# Work request
An unaltered copy of every line below is the expected output.
-------- Recorded information --------
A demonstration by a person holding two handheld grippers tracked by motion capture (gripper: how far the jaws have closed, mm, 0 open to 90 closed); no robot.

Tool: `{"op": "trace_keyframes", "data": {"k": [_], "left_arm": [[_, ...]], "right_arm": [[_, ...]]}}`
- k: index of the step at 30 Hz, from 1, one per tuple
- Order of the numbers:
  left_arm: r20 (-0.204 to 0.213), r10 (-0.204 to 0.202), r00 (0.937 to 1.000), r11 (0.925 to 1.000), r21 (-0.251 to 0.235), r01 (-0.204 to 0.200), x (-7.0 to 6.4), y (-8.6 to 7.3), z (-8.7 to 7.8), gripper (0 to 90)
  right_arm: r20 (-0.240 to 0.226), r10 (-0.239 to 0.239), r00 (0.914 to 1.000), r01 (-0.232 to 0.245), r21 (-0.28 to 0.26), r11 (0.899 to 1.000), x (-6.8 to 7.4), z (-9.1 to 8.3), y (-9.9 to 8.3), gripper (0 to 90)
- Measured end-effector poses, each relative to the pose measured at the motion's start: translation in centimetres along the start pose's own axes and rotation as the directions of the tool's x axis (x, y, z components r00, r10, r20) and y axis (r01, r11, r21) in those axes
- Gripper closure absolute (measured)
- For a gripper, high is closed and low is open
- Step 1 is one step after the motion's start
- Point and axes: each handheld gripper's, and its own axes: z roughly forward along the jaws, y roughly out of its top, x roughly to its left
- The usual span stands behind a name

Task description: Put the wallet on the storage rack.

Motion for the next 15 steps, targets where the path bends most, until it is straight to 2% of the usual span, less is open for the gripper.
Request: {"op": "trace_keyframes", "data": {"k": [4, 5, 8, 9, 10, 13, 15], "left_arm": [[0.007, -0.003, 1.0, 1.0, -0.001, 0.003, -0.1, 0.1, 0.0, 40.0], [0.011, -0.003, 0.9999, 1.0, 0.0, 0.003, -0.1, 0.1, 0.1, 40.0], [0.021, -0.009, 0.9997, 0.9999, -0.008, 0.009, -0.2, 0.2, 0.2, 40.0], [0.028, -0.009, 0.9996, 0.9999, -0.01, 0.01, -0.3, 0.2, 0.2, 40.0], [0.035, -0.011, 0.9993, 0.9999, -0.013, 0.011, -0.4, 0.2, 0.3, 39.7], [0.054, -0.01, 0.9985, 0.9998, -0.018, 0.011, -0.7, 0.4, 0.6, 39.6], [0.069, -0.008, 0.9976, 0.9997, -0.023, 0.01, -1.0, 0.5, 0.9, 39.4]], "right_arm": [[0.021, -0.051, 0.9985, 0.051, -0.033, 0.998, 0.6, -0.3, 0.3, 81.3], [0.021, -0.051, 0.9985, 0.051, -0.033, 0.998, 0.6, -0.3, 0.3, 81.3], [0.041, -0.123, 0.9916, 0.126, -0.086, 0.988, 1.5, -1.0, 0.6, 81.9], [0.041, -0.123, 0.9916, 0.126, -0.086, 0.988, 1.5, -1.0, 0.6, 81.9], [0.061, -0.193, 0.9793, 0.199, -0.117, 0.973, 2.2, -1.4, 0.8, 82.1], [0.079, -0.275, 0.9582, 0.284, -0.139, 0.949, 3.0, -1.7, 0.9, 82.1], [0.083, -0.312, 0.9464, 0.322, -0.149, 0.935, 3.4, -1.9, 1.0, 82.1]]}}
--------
# Response to this exercise
A demonstration by a person holding two handheld grippers tracked by motion capture (gripper: how far the jaws have closed, mm, 0 open to 90 closed); no robot.

Tool: `{"op": "trace_keyframes", "data": {"k": [_], "left_arm": [[_, ...]], "right_arm": [[_, ...]]}}`
- k: index of the step at 30 Hz, from 1, one per tuple
- Order of the numbers:
  left_arm: r20 (-0.204 to 0.213), r10 (-0.204 to 0.202), r00 (0.937 to 1.000), r11 (0.925 to 1.000), r21 (-0.251 to 0.235), r01 (-0.204 to 0.200), x (-7.0 to 6.4), y (-8.6 to 7.3), z (-8.7 to 7.8), gripper (0 to 90)
  right_arm: r20 (-0.240 to 0.226), r10 (-0.239 to 0.239), r00 (0.914 to 1.000), r01 (-0.232 to 0.245), r21 (-0.28 to 0.26), r11 (0.899 to 1.000), x (-6.8 to 7.4), z (-9.1 to 8.3), y (-9.9 to 8.3), gripper (0 to 90)
- Measured end-effector poses, each relative to the pose measured at the motion's start: translation in centimetres along the start pose's own axes and rotation as the directions of the tool's x axis (x, y, z components r00, r10, r20) and y axis (r01, r11, r21) in those axes
- Gripper closure absolute (measured)
- For a gripper, high is closed and low is open
- Step 1 is one step after the motion's start
- Point and axes: each handheld gripper's, and its own axes: z roughly forward along the jaws, y roughly out of its top, x roughly to its left
- The usual span stands behind a name

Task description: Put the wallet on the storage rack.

Motion for the next 15 steps, targets where the path bends most, until it is straight to 2% of the usual span, less is open for the gripper.
Request: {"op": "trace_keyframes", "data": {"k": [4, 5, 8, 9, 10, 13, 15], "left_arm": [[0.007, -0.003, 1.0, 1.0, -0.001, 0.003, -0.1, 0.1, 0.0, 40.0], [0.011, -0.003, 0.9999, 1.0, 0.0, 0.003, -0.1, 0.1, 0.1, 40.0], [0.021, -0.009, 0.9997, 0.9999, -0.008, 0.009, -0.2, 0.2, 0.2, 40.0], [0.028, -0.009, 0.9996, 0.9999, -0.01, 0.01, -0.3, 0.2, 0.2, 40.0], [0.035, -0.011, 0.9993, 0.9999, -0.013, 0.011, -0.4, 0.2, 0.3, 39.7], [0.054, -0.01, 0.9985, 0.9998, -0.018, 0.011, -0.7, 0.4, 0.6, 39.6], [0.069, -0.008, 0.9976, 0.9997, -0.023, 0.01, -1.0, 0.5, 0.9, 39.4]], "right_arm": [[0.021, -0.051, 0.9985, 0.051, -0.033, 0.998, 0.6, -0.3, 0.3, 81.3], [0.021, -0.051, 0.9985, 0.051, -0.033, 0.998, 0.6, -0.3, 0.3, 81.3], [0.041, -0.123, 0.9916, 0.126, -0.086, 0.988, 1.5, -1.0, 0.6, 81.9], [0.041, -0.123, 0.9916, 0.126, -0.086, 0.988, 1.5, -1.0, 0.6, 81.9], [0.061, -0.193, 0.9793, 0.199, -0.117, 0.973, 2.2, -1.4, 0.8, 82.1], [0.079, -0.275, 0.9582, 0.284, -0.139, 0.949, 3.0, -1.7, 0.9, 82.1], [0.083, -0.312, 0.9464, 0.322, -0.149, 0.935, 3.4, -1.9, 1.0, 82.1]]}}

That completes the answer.